The benefit of this approach is that the beneficiaries of the insured person are guaranteed a payout after the contestability period is over. There is transparency about when a claim will be paid, and this could potentially increase consumer confidence in life insurance as well as going some way to treating customers fairly. Claims paid statistics published could become more transparent and payout rates of life claims would go up.

In the UK claims payout rates have been steadily increasing over the last decade due to changes to the ABI code of practice on misrepresentation and treating customers fairly becoming common practice for claims departments. In fact, only about 1% of life claims are declined across the whole of the market. So, increasing the number of claims paid would only lead to a very small increase in the number of claims being paid, but it could lead to increases in premiums. Paying more claims to those who have not answered the application questions correctly could be detrimental to those customers who do take care, as innocent customers will then end up paying for those who do commit fraud. Increasing claims payouts may increase consumer confidence in our industry, but it’s difficult to be categoric about that.

The effect of the contestability period in the US on claims payments has some negative outcomes for consumers. Significantly more claims are declined for misrepresentation when compared to the UK claims statistics during the first two years of a policy. This can lead to worse outcomes for customers rather than better ones. These claims take much longer time to assess as they are very thoroughly investigated, thereby increasing the time taken to assess a claim when families need the money the most.

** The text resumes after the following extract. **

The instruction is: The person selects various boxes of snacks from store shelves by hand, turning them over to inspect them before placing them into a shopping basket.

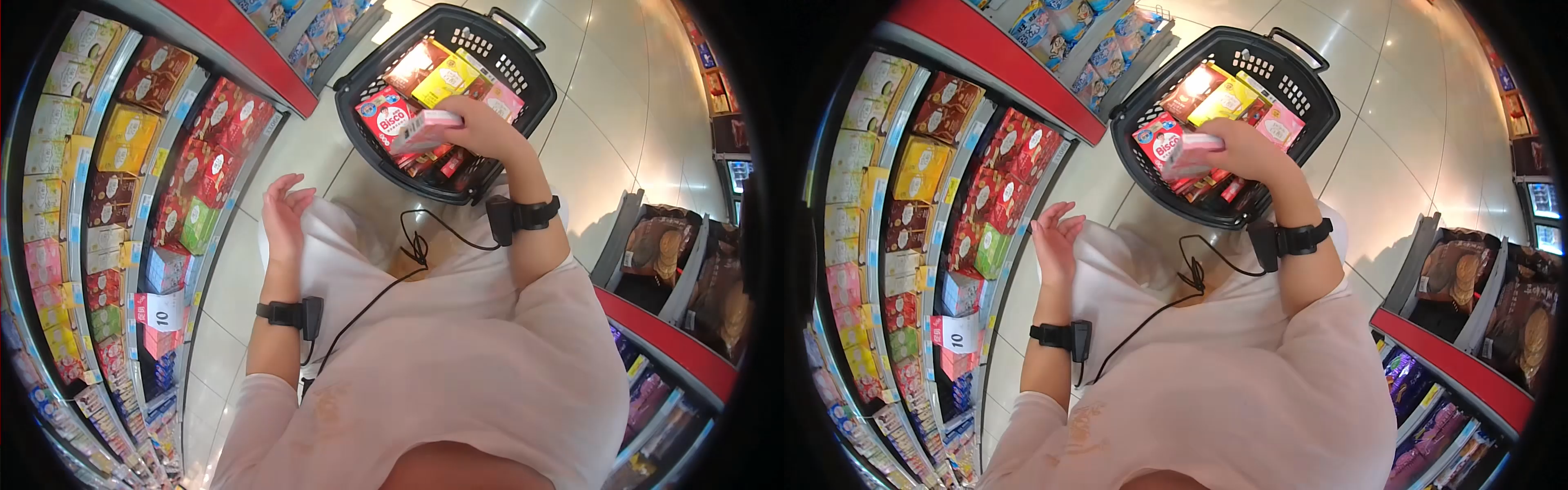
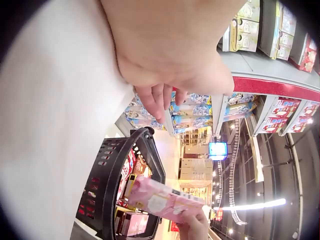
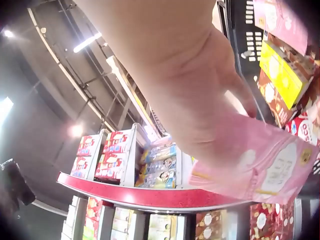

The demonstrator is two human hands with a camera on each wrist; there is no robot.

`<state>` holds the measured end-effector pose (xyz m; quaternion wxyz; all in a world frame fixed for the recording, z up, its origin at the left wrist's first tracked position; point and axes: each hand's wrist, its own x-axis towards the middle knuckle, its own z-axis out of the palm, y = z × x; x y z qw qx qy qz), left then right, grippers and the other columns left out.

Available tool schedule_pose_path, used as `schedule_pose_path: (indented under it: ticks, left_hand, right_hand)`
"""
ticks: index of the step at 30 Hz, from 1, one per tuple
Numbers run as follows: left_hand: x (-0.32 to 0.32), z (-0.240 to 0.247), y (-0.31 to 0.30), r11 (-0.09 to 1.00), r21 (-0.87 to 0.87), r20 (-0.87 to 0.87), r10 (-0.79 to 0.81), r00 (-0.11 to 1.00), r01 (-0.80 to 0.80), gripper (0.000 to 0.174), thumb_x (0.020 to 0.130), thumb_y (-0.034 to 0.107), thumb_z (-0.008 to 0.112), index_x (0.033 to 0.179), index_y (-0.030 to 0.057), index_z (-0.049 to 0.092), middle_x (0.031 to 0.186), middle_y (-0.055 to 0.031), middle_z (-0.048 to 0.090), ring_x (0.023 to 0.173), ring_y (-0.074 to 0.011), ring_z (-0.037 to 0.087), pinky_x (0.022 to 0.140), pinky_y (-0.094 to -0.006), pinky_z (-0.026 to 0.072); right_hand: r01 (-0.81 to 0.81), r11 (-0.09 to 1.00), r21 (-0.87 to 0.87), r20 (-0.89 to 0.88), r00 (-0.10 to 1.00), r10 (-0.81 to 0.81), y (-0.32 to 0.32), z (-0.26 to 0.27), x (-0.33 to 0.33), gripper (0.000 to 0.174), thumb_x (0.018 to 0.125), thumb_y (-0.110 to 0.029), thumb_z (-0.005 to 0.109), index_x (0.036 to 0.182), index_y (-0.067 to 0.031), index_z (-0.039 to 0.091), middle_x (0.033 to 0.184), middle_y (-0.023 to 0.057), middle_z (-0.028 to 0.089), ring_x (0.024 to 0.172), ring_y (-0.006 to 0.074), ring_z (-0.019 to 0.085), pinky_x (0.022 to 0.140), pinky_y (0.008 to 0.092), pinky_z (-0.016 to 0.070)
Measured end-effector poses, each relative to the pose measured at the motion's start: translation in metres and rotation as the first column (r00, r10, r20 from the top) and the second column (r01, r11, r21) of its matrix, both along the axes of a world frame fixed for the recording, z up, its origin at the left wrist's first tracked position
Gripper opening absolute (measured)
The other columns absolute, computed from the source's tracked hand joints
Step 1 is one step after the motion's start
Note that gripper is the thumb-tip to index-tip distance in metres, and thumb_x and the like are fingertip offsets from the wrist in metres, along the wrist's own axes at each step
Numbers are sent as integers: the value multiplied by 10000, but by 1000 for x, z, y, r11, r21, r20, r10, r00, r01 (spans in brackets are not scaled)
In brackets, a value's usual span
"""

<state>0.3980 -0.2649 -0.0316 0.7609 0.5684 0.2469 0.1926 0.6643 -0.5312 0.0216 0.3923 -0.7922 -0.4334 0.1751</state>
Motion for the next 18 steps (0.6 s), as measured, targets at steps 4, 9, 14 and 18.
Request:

As fraud is the only way to decline a claim after the two-period, there is no other option than to accuse the insured person of a criminal act, which is extreme. The extreme change in approach from the negligent act of not answering questions properly to committing fraud during a two-year period means that assessors must adopt different approaches in the assessment of claims. UK claims departments do not have the right skills currently to identify life insurance fraud in the same way that they currently identify misrepresentation. All of this means a significant change in approach would be required, which would most likely not be in the best interests of the beneficiaries.

Comparing the approach to mispresenting in the US and the UK shows that there are advantages and disadvantages to both approaches. Some customers may benefit from the introduction of a contestability period, but others would not. There are other ways of reducing misrepresentation rates that have better outcomes and are not as harsh as declining a claim or accusing someone of fraud. Investigating non-disclosure rates before someone claims by doing post-issue sampling for example, would give the customer the opportunity to rectify their responses before they come to claim. This would result in a much better customer experience before it is too late. Another example would be to improve the questions we ask applicants, making them more understandable so that there is not confusion about what we want. Greater use of plain English would definitely help with this. Disclosure can also be improved by using behavioural economics approaches to improve the accuracy of an applicant’s disclosure.

It is always beneficial to look to other countries to see that they are doing to improve the customer's experience when they come to claim. Introducing a non-contestability period does have some benefits. However, this could be at the expense of people who take care of and answer our application questions accurately. There are other less drastic methods of improving outcomes for claimants that does not result in a declined claim and a lack of payment when families need the money the most.